Life Cycle of an Aloe Plant
- Aloes are a family of plants, mostly native to Africa and the Mediterranean, though there are some few native American species. They are succulents with long, fleshy spiked leaves often edged with jagged spines. A large proportion of those used in domestic landscape and as houseplants are low-growing and form rosettes. There are tree and shrub aloes as well, however, and these form rosettes of foliage at the top of thick, fleshy branches. Flowers are produced on long spires from the heart of rosettes.
- Aloe flowers are slender and tubular, growing in massed groups along the top of thin spires. The flowers of most aloes are not self-fertile, preventing self-fertilization through both sterile pollination and through a pattern of pollen production that finished pollen production prior to the activation of the egg-bearing stigma.

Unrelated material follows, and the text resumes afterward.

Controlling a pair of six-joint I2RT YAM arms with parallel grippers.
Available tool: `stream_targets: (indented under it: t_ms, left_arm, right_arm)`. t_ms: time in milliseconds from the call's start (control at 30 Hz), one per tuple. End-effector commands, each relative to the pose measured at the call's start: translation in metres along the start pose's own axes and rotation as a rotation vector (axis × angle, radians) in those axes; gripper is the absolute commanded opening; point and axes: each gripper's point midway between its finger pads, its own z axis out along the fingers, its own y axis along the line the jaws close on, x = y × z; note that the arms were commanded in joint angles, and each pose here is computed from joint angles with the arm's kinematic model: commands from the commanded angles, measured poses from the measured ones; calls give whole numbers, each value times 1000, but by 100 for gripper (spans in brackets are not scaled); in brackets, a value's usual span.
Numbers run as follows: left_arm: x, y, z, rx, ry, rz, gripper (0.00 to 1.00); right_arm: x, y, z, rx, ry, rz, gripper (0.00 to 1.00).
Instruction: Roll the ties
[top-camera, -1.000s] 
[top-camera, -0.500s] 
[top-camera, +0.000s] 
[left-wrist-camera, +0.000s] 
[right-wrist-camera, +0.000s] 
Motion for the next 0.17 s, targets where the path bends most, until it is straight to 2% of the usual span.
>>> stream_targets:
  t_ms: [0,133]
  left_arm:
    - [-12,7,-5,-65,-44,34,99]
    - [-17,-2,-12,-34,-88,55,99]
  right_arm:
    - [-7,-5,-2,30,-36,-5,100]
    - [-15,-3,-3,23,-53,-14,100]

Pollination then occurs between plants, and requires a mobile pollinator. While bees and insects with long proboscises sometimes serve to fertilize aloes, birds are the most common pollinators. In Africa the sunbird species, a long-beaked, nectar-drinking family of birds, provide primary pollination services. In the Americas the same service is often provided by various hummingbird species. Seeds are fertilized and then distributed by being dropping to the soil and being transported by weather, water runoff and animal droppings. - Aloes are also known for generating offsets, or pups. These plants develop from buds along the root line and at nodes along the stems, and are genetic clones of the parent plant. They will first bud much as a new branch would, and then begin to develop an independent root system.
- Aloes have powerful regenerative abilities, and a broken aloe stem, leaf or rosette can also form a new plant if it is planted or lands by chance in a good growing environment. Many gardeners choose to grow new plants this way, cutting a rosette or leaf, powdering it with rooting compound and planting it in moist soil.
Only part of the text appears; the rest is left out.